CD4+ T cells subsets were lysed in radioimmunoprecipitation assay (RIPA) buffer supplemented with complete protease inhibitor (Roche), sodium fluoride (10 mM), and sodium orthovanadate (1 mM), both from Sigma. Cell lysates were loaded into 4 to 12% SDS-PAGE gels (Bolt Bis-Tris precast gel; Thermo Fisher) and run at constant voltage (200 V) for 45 min. SDS-PAGE gels were transferred to a 0.2-μm nitrocellulose membrane (Amersham Protran Western blotting membrane; GE Healthcare) at constant voltage (90 V) for 1 h at 4°C. After transfer, membranes were blocked in 5% milk in 1× Tris-buffered saline with 0.1% Tween 20 (TBS-T) for 1 h with gentle rocking. After washing three times with TBS-T, membranes were incubated at 4°C overnight with the appropriate primary antibody and diluted 1:1,000 in bovine serum albumin (BSA) and 5% TBS-T. After secondary staining (secondary antibody diluted 1:5,000 in 5% milk in TBS-T), membranes were washed three times in TBS-T and developed. Sufficient ECL reagent (Amersham; GE Healthcare) was used to fully cover the membranes. Images were captured on an IBright FL 1500 instrument (Thermo Fisher). The following antibodies were used for detection: anti-SAMHD1 (Cell Signaling Technology; catalog no. 12361), Anti-phospho-SAMHD1 (Cell Signaling Technology; catalog no. 89930), anti-CDK9 (Cell Signaling Technology; catalog no. 2316), anti-phospho-CDK9 (Cell Signaling Technology; catalog no. 2549), anti-cyclin T1 (Cell Signaling Technology; catalog no. 81464), and anti-GAPDH (Cell Signaling Technology; catalog no. 2118).
RNA isolation and quantitative real-time PCR.

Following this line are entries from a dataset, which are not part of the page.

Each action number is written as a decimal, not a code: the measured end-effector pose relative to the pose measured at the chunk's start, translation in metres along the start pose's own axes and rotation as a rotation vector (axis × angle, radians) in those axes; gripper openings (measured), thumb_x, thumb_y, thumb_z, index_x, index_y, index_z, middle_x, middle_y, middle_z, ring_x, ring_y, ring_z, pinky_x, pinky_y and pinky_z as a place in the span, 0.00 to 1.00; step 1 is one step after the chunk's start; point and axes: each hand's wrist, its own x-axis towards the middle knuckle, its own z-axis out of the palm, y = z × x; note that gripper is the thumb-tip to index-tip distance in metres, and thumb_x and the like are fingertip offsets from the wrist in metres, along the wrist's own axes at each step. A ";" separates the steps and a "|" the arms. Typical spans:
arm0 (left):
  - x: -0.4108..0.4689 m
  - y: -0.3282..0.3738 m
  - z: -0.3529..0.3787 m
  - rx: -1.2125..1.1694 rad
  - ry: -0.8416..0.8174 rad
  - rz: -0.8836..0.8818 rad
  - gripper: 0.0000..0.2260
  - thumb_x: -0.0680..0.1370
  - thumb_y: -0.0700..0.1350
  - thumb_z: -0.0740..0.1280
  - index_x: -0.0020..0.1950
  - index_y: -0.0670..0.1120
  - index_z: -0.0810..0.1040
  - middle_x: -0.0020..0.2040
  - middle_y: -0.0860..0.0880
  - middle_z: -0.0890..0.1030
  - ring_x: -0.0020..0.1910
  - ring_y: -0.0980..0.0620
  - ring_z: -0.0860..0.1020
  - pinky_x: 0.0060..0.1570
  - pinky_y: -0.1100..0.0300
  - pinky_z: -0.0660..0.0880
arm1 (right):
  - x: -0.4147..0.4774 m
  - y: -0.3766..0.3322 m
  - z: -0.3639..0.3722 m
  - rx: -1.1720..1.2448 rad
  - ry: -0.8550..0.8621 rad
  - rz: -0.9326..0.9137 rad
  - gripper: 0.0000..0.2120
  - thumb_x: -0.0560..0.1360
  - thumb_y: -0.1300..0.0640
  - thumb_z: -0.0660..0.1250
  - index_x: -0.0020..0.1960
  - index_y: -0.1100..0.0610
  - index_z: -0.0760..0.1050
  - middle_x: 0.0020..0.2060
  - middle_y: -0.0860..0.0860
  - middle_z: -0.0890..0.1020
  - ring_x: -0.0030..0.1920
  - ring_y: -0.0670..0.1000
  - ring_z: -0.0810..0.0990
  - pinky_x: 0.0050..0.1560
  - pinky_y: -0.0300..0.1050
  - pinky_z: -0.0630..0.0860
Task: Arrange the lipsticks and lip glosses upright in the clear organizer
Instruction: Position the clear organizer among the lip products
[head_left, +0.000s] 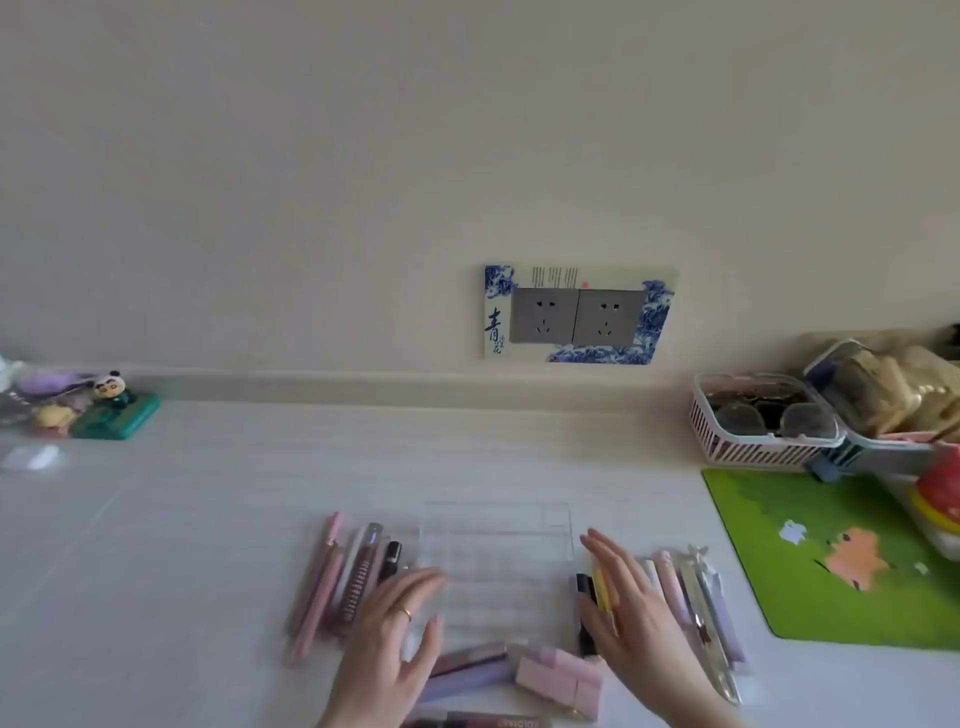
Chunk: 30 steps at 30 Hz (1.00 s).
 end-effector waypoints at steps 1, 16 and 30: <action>0.004 -0.006 0.003 -0.012 0.013 -0.049 0.18 0.74 0.52 0.58 0.57 0.44 0.78 0.58 0.51 0.77 0.61 0.62 0.69 0.63 0.69 0.62 | 0.005 0.003 0.004 0.047 -0.050 0.037 0.24 0.74 0.51 0.62 0.67 0.41 0.57 0.67 0.37 0.60 0.67 0.44 0.67 0.68 0.32 0.42; 0.052 -0.049 0.037 0.132 -0.069 -0.052 0.29 0.75 0.56 0.54 0.73 0.51 0.49 0.74 0.57 0.49 0.74 0.59 0.49 0.73 0.63 0.43 | 0.050 0.028 0.039 0.086 -0.092 -0.171 0.29 0.73 0.43 0.58 0.70 0.43 0.48 0.70 0.40 0.52 0.70 0.39 0.52 0.72 0.45 0.53; 0.054 -0.060 0.046 0.223 -0.059 0.052 0.34 0.74 0.61 0.50 0.75 0.47 0.44 0.77 0.49 0.49 0.73 0.61 0.46 0.64 0.75 0.34 | 0.051 0.036 0.051 -0.131 -0.023 -0.245 0.34 0.71 0.37 0.51 0.73 0.50 0.51 0.74 0.46 0.54 0.71 0.48 0.58 0.67 0.41 0.55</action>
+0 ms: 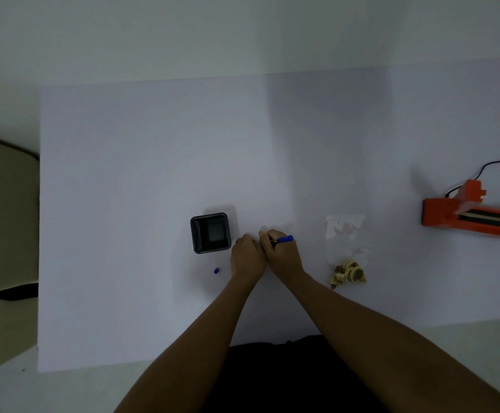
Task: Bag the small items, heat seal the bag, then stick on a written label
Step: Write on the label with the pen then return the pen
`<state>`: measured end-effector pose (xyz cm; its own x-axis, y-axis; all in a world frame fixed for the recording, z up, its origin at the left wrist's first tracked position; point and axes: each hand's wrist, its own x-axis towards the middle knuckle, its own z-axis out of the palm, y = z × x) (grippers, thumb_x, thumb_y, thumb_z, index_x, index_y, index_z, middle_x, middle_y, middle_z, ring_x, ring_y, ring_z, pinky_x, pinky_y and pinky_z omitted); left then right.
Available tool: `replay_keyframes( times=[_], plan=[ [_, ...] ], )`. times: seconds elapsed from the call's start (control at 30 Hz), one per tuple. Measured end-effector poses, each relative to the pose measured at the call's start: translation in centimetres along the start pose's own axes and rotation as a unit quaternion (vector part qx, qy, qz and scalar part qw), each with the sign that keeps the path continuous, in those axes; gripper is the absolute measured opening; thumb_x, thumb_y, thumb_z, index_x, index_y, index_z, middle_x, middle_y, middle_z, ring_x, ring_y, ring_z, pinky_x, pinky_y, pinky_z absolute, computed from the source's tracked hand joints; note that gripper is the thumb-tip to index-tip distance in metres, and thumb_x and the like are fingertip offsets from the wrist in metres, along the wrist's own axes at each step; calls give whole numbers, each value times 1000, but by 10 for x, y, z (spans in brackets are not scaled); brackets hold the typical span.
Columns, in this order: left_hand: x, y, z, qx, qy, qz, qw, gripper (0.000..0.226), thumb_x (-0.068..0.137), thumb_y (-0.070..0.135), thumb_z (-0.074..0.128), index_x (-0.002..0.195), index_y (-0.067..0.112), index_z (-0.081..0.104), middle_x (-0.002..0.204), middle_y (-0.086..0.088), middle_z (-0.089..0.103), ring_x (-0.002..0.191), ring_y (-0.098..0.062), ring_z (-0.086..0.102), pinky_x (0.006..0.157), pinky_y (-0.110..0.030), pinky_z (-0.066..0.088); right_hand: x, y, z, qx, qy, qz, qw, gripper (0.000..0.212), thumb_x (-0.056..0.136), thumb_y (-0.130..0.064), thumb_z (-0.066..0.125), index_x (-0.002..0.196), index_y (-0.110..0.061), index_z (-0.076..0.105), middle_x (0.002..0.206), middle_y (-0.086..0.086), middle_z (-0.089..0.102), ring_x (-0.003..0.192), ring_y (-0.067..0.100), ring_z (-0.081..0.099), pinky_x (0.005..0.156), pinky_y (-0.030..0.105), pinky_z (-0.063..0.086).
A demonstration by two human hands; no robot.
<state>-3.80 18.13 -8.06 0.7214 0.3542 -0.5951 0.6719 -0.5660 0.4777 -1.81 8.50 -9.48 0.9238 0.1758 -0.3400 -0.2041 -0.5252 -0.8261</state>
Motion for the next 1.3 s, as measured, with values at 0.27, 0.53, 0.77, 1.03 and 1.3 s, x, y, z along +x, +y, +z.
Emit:
replay_keyframes(
  times=[0.27,0.53,0.77,1.03,1.3],
  plan=[
    [2,-3,3,8,-6,-1,1000,20,98,21,44,92,8,57,92,-10,62,79,-21,60,65,-28,45,2,-2,2,4,-4,-1,1000,37,100,-18,55,64,-14,48,55,-5,43,48,7,41,51,20,34],
    [3,-2,3,6,-2,-4,1000,18,98,20,44,90,9,56,88,-7,59,77,-20,58,64,-27,44,3,0,1,-5,-4,-5,1000,35,100,-21,54,66,-12,49,58,-3,45,52,12,44,54,25,38],
    [3,-3,4,5,1,-2,1000,18,97,20,46,90,8,58,88,-9,63,75,-20,60,63,-28,47,3,3,0,-25,11,-13,1000,35,100,-22,54,66,-14,49,58,-2,45,52,12,43,54,25,36],
    [1,-1,2,3,-5,-4,1000,17,96,18,48,92,7,59,90,-9,62,79,-22,62,68,-31,52,4,5,-2,-23,16,-4,1000,36,100,-25,54,67,-14,50,61,2,50,56,19,49,55,24,37],
    [1,0,2,5,-5,-5,1000,15,95,17,48,89,8,58,90,-10,62,79,-22,60,68,-31,51,3,3,-2,-32,30,-13,999,36,101,-24,54,66,-16,48,61,-5,45,56,8,44,56,14,32]
  ],
)
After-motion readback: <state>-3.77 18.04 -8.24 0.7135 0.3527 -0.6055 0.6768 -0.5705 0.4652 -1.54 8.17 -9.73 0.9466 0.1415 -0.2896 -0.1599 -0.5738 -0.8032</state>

Cellular RNA was isolated using PureLink RNA minikit (Invitrogen). RNA was treated with PureLink DNase (Invitrogen). cDNA was generated using the SuperScript Vilo cDNA synthesis kit (Thermo Fisher Scientific).Gene expression was measured by quantitative real-time PCR using SensiFAST SYBR Lo-ROX kit (Bioline) according to the manufacturer’s instructions in a QuantStudio 5 real-time PCR system (Applied Biosystems). RSP11 was used as a housekeeping gene to normalize the data. The following primers were used: RSP11 forward, GCCGAGACTATCTGCACTAC; RSP11 reverse, ATGTCCAGCCTCAGAACTTC; CDK9 forward, CAAGTTCACGCTGTCTGAGA; CDK9 reverse, TAGCAGCCTTCATGTCCCTA; cyclinT1 forward, AACCTTCGCCGCTGCCTTC; and cyclinT1 reverse, ACCGTTTGTTGTTGTTCTTCCTCTC.
Immunofluorescence.
CD4+ T cells subsets were sorted on Cell Sorter BD FACSAria III (BD Biosciences) using the following antibodies: BV421 anti-CD27 (BioLegend), PE anti-CD95 (BioLegend), PeCy7 anti-CCR7 (BioLegend), APC anti-CD45RA (BioLegend), BV605 anti-CD45RO (BD Biosciences), APC/Fire750 anti-CD4 (BioLegend), and green fluorescent Live/Dead fixable dead cell stain (Thermo Fisher). Naive, TSCM, TCM TEM, and TTM cells were cultured in RPMI complete supplemented with 20 ng/mL of IL-15 for 8 days in a 96-well U-bottom plate. For each CD4+ T cell subset, 80 × 104 cells were seeded in duplicate on 96-well cell imaging plates (Eppendorf cell imaging plates) that were previously coated with poly-l-lysine 0.5 mg/mL overnight at 4°C. Cells were allowed to attach to the plate for 30 min at 37°C. Cells were then fixed with 4% paraformaldehyde (PFA) on ice for 15 min, washed 3 times in PBS, and then permeabilized with 0.3% Triton X-100 for 15 min. Next, cells were blocked in PBS, 5% fetal calf serum (FCS), 3% BSA, 2% goat serum, and 0.3% Triton X-100 for 1 h. Staining for NF-κB p65 was performed at 4°C overnight using anti-NF-κB p65 (Abcam; catalog no. ab32356; 1:100). After 5 washes with PBS, cells were incubated with a secondary antibody (goat anti-rabbit Alexa Fluor 647; Thermo Fisher) for 2 h. After 5 washes with PBS, nuclear staining was performed using DAPI (4′,6-diamidino-2-phenylindole; 1:500 in PBS). Isotype control was performed using goat IgG (Thermo Fisher) at the same concentration as the primary antibody. Cells were washed 3 times with PBS and then kept in 10% glycerol until analysis. Fluorescent images were captured with Leica SP5 confocal microscope (Leica Microsystems) and acquired using Las-AF v5 software.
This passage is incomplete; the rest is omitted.